Lawmakers have to finalize about a dozen mega bills that make up the two-year $52 billion state budget. It’s set to kick in on July 1, and without it all or parts of government will go dark.
Hortman, DFL-Brooklyn Park, guaranteed in an interview this week that a shutdown won’t happen. She said she and the other leaders aren’t at the point of making top-down decisions. But they’re stressing the urgency to resolve things sooner rather than later.
“Having the conversation with the leaders has already prompted several people to wrap their bills,” Hortman said. “So I would expect we’ll continue to have good progress and get more bills wrapped up. And there will be some chairs that hang in there ‘til the last dog dies on something they care about a lot.”
Funding plans for colleges and energy initiatives are already finished. An economic development budget and one covering agriculture and broadband programs are also on the cusp of completion. But bigger budget areas — K-12 education, public health programs and state agency funding — are still in limbo. The same goes for bills that pay for pollution control and state parks as well as prisons and the state patrol.
Some of those are hung up over changes to policies rather than dollars and cents.
Senate leader Gazelka said those holding out can’t hold out for much longer.
“We’re not going to get everything we want — both sides,” said Gazelka, R-East Gull Lake. “There are just certain things that either side is going to say we will never do.”
He said anything with deep division that changes the status quo will have to be set aside.
For his party, that probably means dropping a push for a photo ID requirement and provisional balloting around voting. For DFLers, Hortman said they’re letting go of some proposed environmental protections and workplace standards, such as a paid family leave requirement.
New police accountability measures are still in play but won’t be as expansive as Democrats want. And Republicans continue to seek a delay in a new rule to require more electric car models be on sales lots in coming years.
Gazelka said there’s room for compromise.
“We’re asking for a two-year delay and they’re asking for electric vehicle infrastructure,” he said. “We think that would be a good trade.”
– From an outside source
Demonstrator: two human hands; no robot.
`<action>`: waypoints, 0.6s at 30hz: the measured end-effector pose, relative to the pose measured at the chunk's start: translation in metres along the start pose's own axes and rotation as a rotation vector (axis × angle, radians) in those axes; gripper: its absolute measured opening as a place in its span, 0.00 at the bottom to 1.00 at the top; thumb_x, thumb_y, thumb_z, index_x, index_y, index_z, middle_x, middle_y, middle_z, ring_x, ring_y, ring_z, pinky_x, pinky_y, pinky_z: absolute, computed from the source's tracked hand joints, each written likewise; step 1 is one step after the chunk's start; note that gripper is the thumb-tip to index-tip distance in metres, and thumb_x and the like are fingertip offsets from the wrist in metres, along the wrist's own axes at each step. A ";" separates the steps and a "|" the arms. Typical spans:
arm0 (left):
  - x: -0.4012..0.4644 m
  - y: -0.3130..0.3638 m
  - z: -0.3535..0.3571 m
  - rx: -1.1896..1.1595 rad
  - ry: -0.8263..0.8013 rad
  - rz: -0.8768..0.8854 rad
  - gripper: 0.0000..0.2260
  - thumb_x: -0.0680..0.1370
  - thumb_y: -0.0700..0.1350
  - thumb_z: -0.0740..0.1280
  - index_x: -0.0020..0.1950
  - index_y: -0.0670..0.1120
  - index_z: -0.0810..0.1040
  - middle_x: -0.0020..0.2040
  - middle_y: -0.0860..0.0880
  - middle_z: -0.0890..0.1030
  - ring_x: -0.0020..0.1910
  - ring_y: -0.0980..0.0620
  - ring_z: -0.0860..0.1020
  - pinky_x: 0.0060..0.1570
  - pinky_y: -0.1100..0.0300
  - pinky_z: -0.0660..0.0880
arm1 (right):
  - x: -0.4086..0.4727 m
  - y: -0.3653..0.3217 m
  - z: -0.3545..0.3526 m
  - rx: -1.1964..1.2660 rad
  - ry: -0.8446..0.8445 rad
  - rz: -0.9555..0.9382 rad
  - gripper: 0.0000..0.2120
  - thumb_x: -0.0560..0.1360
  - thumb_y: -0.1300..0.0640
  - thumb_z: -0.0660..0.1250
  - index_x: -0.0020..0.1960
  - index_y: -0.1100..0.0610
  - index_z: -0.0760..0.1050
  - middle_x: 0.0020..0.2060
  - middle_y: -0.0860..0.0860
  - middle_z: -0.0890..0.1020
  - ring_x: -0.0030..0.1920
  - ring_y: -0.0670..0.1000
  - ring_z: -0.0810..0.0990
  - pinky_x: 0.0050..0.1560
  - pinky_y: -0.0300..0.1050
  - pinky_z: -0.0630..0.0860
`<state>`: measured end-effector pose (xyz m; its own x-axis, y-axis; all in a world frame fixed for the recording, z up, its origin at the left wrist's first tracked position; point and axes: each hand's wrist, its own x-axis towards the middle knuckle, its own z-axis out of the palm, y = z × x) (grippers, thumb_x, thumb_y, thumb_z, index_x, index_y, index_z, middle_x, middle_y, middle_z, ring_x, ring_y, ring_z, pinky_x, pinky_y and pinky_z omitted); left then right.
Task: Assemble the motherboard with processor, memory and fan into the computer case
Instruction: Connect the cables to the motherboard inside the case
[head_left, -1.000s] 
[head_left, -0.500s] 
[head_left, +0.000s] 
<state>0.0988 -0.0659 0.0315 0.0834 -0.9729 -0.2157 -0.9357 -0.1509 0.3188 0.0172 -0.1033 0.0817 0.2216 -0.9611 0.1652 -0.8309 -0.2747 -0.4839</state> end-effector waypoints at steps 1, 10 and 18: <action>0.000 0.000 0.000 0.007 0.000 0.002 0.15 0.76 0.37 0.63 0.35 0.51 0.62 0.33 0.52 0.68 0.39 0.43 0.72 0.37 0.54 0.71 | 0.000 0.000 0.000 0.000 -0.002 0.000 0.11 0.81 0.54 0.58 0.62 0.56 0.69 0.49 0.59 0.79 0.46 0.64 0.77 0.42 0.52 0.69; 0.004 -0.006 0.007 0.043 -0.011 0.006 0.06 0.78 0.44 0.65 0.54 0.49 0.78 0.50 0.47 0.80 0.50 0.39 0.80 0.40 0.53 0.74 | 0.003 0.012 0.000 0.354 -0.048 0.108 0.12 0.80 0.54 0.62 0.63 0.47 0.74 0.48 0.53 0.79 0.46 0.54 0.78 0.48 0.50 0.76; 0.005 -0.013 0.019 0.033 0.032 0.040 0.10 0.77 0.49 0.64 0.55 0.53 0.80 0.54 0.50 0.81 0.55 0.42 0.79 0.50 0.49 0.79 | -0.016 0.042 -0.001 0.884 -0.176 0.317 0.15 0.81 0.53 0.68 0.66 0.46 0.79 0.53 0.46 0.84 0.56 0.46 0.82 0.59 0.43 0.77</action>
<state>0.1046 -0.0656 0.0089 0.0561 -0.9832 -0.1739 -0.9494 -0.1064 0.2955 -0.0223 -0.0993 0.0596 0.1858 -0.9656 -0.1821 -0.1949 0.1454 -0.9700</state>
Lawmakers got some encouraging fiscal news this week. Tax collections for May zoomed past projections — by about $1.8 billion in part because of a red-hot economy and because of a delayed tax filing deadline.
The new money won’t figure into this debate because monthly tax reports come with volatility.
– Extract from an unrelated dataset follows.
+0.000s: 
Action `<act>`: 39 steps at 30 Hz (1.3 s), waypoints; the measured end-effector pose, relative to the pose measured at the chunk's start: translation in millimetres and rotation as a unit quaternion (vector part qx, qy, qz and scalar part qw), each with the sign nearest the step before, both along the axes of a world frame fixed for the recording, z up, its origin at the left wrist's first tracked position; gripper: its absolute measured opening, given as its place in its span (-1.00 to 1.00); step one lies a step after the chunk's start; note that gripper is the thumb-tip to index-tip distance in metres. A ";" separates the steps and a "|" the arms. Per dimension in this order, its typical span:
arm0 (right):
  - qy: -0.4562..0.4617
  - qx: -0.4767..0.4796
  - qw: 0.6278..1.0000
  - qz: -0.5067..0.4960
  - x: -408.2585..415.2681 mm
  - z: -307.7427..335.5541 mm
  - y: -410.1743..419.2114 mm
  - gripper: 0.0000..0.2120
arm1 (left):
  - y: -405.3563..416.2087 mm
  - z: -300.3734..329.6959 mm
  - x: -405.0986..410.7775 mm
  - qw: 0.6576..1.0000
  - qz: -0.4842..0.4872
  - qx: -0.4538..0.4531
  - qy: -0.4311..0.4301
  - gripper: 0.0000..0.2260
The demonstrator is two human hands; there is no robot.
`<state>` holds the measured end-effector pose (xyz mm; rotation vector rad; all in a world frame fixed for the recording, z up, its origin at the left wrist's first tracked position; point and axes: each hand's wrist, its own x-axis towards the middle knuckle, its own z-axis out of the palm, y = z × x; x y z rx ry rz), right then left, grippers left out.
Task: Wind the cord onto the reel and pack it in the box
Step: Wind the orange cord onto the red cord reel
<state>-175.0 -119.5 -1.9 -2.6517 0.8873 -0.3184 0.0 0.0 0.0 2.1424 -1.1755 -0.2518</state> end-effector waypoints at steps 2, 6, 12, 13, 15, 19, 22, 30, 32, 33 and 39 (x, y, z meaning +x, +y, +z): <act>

Minnesota Management and Budget Commissioner Jim Schowalter said it offers reassurance that last year’s financial funk due to COVID-19 has been shaken off.
“What you can do is act with confidence. You can absolutely move forward. We have every reason to put together a budget deal for the next two years, to get going so that we don’t have that uncertainty of a shutdown. We don’t have that distress about people not being able to go to state parks, get licenses, having construction projects stopped,” Schowalter said. “All of that can go away.”